Syncytial Knots, Sprouts, Apoptosis, and Trophoblast Deportation from the Human Placenta

Taiwanese Journal of Obstetrics and Gynecology, 2009

The syncytiotrophoblast (STB) that forms the epithelial covering of the placental villous tree has a unique cell biology on account of its syncytial nature. The tissue is in a terminally-differentiated, postmitotic state, and expands through the recruitment by fusion of underlying progenitor cytotrophoblast cells.
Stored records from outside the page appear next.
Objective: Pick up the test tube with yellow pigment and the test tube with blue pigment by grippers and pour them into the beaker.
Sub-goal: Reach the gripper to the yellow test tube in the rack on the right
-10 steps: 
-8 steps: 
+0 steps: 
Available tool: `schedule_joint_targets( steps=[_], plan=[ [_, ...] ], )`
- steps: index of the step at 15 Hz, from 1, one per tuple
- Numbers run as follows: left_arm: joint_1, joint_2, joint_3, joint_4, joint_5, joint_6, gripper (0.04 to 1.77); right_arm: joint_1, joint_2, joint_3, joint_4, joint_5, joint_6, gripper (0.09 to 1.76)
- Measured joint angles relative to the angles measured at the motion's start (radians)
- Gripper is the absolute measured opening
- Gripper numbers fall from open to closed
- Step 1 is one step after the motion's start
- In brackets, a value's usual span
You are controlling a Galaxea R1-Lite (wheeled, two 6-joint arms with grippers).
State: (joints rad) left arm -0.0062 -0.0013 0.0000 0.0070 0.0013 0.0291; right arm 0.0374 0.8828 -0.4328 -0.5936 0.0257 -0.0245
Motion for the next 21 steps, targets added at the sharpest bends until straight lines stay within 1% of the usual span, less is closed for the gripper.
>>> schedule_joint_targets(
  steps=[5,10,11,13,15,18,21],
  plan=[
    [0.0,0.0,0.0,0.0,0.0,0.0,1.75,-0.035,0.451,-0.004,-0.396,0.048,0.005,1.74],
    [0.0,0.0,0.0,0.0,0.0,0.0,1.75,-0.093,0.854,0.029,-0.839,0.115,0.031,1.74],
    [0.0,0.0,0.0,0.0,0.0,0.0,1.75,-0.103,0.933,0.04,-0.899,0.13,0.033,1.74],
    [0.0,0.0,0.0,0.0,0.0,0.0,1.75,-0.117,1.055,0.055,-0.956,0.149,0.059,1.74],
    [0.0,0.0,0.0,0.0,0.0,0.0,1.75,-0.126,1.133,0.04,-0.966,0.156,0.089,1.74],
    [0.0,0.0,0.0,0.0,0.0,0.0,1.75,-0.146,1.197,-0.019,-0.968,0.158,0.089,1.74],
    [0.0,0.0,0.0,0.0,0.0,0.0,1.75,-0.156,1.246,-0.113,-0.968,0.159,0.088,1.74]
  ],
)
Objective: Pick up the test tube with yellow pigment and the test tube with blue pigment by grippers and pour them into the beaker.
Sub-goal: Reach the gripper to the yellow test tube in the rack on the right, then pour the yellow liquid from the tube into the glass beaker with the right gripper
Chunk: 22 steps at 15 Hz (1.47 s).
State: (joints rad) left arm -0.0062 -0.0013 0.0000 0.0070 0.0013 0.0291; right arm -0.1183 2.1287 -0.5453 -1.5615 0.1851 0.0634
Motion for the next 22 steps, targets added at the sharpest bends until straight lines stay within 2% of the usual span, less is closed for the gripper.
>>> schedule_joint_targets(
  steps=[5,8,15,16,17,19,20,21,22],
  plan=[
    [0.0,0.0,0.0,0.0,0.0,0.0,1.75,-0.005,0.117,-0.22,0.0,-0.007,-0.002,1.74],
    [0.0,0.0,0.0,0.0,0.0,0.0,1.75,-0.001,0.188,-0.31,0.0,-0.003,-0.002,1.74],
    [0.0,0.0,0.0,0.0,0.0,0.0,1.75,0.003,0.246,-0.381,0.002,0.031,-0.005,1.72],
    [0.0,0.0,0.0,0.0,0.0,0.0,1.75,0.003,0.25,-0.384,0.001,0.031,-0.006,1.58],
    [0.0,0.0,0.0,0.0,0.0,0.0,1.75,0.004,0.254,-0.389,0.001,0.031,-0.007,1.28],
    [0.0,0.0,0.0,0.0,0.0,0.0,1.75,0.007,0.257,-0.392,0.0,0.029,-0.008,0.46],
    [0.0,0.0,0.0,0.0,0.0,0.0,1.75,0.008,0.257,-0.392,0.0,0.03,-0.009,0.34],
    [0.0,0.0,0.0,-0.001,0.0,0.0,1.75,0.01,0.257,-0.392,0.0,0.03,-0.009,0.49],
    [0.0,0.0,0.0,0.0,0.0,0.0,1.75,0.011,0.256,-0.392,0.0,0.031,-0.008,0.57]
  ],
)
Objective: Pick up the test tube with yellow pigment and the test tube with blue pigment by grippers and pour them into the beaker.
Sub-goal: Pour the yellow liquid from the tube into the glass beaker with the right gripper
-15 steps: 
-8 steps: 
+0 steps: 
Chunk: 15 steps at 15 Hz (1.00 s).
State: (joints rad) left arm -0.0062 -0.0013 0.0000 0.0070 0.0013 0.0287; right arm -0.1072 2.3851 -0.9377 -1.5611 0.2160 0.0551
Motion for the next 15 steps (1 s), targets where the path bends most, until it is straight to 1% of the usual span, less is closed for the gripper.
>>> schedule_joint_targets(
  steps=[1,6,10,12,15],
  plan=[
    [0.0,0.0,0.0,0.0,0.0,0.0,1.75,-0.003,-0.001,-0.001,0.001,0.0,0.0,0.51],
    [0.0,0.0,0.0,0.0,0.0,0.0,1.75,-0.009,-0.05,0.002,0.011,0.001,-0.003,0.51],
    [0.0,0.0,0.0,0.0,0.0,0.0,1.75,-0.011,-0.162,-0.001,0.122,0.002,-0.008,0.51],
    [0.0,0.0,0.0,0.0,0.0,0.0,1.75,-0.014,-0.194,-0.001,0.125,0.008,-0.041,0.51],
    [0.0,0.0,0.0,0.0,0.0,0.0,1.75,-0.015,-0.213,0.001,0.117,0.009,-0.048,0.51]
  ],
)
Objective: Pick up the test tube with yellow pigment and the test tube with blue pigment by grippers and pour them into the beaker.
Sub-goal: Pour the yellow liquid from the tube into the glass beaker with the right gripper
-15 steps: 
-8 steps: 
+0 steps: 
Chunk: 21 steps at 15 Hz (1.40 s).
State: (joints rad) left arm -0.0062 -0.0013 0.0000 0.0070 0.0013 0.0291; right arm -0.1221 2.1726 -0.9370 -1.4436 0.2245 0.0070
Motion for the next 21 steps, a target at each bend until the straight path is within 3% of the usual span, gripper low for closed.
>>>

This process occurs from the time of implantation until term, and so its nuclei will be of various ages, producing a spectrum of contrasting appearances; whilst some are euchromatic, others display dense condensations of heterochromatin, the latter often aggregating to form clusters referred to as syncytial knots. These appearances have led to the suggestion that knots are apoptotic, and a hypothesis has developed that the nuclei are transcriptionally inactive and transit through the STB before being shed into the maternal circulation. Here, we review the evidence for this hypothesis, looking at the morphology of the nuclei, their number throughout gestation, evidence of transcriptional activity, and trophoblast deportation. We conclude that there is little evidence to support the concept that turnover of syncytial nuclei takes place in the normal placenta, or that this occurs through an apoptotic-related process. Instead, we suggest that a proportion of syncytial nuclei are transcriptionally active, that epigenetic modifications underlie the changes in chromatin appearance, and that syncytial nuclei continue to accumulate until term. We recognize that apoptotic changes can occur in pathologic pregnancies, but consider the deportation of trophoblast that has been linked to preeclampsia to be most likely of necrotic origin following ischemic injury.